Aku hanya mengangguk.

"Oh baguslah. Kalau begitu lain kali kita bertemu lagi, besok aku akan meminta service special darimu."

Aku mengerutkan dahi tak mengerti.

"Sudah lupakan saja, hanya bercanda." Dia mengibaskan tangannya.

"besok kau kerja jam berapa?" tanyanya lagi mencegah kuberjalan menjauh.

"Night."

"Oh itu bagus sekali, sangat kebetulan. Siang besok aku ingin mengajakmu makan, berikan nomer ponselmu." Namjoon langsung menyodorkan ponselnya.

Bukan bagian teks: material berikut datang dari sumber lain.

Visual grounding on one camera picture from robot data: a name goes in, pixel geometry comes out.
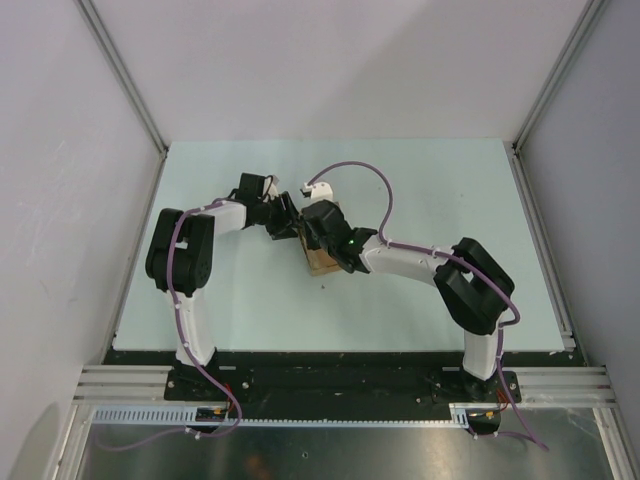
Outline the brown cardboard express box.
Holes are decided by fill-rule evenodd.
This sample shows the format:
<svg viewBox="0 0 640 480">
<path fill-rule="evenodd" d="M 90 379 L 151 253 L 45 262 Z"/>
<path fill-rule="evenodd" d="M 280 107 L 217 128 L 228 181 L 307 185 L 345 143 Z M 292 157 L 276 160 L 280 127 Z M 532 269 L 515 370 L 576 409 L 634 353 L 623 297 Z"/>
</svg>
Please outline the brown cardboard express box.
<svg viewBox="0 0 640 480">
<path fill-rule="evenodd" d="M 303 221 L 319 219 L 322 220 L 327 230 L 330 232 L 330 240 L 327 251 L 312 251 L 307 248 L 303 232 Z M 322 276 L 342 270 L 342 265 L 336 259 L 339 254 L 339 247 L 346 238 L 348 224 L 337 203 L 323 200 L 301 210 L 299 217 L 299 237 L 303 252 L 309 265 L 312 276 Z"/>
</svg>

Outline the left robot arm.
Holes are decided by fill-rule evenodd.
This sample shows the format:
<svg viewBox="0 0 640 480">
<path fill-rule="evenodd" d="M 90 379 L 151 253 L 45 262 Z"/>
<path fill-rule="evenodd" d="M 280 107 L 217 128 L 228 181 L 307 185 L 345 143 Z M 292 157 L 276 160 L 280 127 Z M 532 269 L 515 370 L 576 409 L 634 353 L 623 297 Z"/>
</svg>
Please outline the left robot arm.
<svg viewBox="0 0 640 480">
<path fill-rule="evenodd" d="M 176 358 L 196 366 L 185 385 L 199 399 L 214 397 L 221 387 L 220 374 L 207 366 L 216 346 L 201 296 L 213 270 L 214 240 L 252 226 L 264 227 L 274 241 L 297 237 L 298 211 L 277 184 L 274 175 L 243 173 L 228 196 L 186 211 L 165 208 L 158 216 L 145 271 L 176 314 Z"/>
</svg>

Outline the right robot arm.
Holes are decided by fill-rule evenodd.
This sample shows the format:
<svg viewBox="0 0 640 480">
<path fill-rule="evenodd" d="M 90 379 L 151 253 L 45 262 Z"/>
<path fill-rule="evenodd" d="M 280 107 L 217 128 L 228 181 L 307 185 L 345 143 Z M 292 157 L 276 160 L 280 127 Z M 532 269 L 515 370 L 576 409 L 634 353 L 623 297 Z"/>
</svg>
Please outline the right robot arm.
<svg viewBox="0 0 640 480">
<path fill-rule="evenodd" d="M 520 314 L 511 300 L 513 280 L 479 242 L 465 237 L 440 249 L 385 240 L 375 229 L 350 226 L 329 200 L 303 208 L 300 223 L 310 247 L 323 250 L 350 274 L 390 274 L 436 288 L 464 331 L 459 389 L 473 401 L 495 393 L 503 342 L 500 319 L 506 310 L 514 322 Z"/>
</svg>

Sedikit ragu aku mengambil ponsel itu. Kemudian memasukkan angka di sana.

"Baiklah sampai jumpa besok." Senyum manis mengembang di wajahnya. "Aku akan menghubungimu."

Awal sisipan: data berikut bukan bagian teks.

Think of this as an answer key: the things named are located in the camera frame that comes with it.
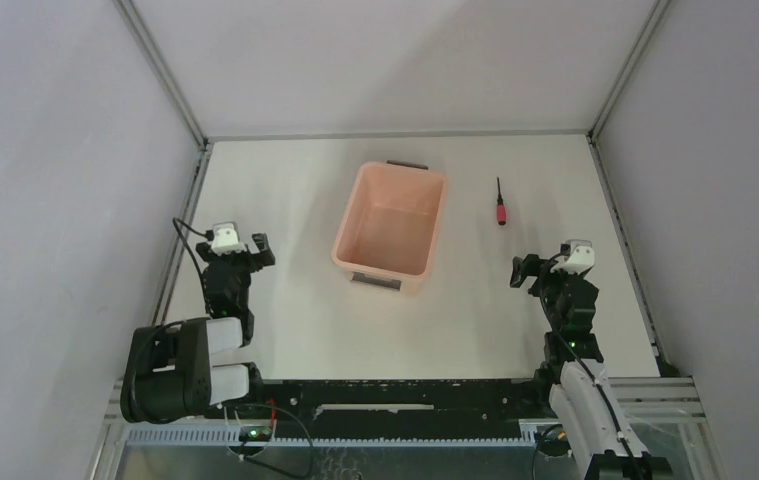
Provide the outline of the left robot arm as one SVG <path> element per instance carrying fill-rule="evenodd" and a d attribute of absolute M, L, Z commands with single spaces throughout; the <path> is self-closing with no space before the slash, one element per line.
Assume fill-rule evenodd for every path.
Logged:
<path fill-rule="evenodd" d="M 248 346 L 255 317 L 249 307 L 254 273 L 275 263 L 264 233 L 251 252 L 220 234 L 200 242 L 207 315 L 134 331 L 121 385 L 120 410 L 129 423 L 167 424 L 250 397 L 260 386 L 251 363 L 216 366 L 213 356 Z"/>

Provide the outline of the red black screwdriver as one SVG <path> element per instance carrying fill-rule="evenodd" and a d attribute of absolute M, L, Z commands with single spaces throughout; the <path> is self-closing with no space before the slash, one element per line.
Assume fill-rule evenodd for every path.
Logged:
<path fill-rule="evenodd" d="M 499 178 L 496 179 L 496 183 L 497 183 L 496 220 L 499 226 L 505 226 L 507 224 L 507 210 L 504 205 L 501 182 Z"/>

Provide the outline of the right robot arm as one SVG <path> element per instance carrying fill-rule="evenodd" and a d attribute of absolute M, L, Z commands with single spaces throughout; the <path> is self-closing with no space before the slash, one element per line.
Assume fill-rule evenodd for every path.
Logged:
<path fill-rule="evenodd" d="M 612 390 L 592 331 L 599 290 L 586 275 L 593 266 L 589 246 L 550 258 L 513 258 L 510 287 L 531 279 L 528 293 L 550 326 L 545 358 L 528 389 L 556 415 L 582 478 L 671 479 L 670 462 L 650 453 Z"/>

Dia melangkah sebelum aku sempat menjawab 'iya'.

Apakah yang kulakukan ini sudah benar?

Apa yang kuharapkan dari pertemuan ini?

..........

"Kau tau awalnya kupikir Hoseok tak bersungguh-sungguh denganmu, tapi semakin lama aku merasa dia telah cinta mati padamu." Suara Namjoon renyah beradu dengan kunyahan makanan di mulutnya.

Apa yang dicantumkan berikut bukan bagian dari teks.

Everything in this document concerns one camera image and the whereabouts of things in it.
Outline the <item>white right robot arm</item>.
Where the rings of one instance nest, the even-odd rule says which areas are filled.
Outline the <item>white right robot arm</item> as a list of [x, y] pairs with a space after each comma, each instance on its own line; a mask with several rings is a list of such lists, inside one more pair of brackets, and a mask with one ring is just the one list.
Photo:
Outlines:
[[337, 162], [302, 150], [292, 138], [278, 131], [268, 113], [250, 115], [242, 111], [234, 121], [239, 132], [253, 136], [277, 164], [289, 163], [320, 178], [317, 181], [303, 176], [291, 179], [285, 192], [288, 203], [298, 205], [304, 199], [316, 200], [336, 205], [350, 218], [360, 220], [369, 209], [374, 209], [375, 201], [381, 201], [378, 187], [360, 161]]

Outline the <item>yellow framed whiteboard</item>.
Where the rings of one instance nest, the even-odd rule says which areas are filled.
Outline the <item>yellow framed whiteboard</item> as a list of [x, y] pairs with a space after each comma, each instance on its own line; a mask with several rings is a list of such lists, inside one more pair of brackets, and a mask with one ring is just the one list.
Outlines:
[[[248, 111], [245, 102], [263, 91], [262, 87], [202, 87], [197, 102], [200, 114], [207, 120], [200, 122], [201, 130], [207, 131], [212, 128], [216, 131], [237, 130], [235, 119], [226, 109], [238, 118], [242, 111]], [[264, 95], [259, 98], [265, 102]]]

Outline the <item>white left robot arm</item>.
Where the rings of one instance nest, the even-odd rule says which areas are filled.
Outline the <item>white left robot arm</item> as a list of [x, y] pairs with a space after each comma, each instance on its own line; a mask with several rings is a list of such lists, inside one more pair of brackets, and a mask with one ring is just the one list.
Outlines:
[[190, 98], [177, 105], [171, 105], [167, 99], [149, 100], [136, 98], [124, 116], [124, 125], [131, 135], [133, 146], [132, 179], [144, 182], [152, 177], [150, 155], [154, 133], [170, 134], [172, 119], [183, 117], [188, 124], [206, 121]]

Ya, seperti janjinya saat jam makan siang Namjoon menghubungiku. Kami pun bertemu di counter MC.D terdekat tentu saja hanya berdua sesuai permintaanku dan sepertinya juga sesuai keinginannya, karena dia hanya akan mengoceh panjang lebar tentang Hoseok.

Bukan malas mendengarkan semua hal tentang harapan (hope) semua orang itu, hanya saja ini menyakitiku. Ya, J-hope sesuai namanya memang selalu mengatakan kalau dirinya adalah harapan semua orang.

Sesaat aku teringat kata-katanya kalau memperkenalkan diri. 'You my hope, I'm your hope. I'm J-Hope.' Aku tanpa sadar mengulum senyum. Untungnya Namjoon tak memerhatikan.

"Seandainya kau bisa melihat betapa kacaunya Hoseok karena kau menghilang, kau pasti akan berpikir ratusan bahkan ribuan kali untuk meninggalkannya." Namjoon melanjutkan bicaranya tanpa jeda.

"Dia hilang kendali," imbuhnya. "Apa kau tak melihat Hoseok sekarang lebih pendiam? Juga lebih kurus."

"Entahlah, Namjoon, aku tak terlalu memperhatikan," kilahku. Padahal dalam hati mengiyakan. J-hopeku memang jadi lebih kurus.

Tangan Namjoon masih sibuk memasukkan burger ke mulutnya. Namun, mulut itu juga terus sibuk mengoceh menceritakan soal Hoseok dan betapa buruknya keadaan pemuda itu selama ini.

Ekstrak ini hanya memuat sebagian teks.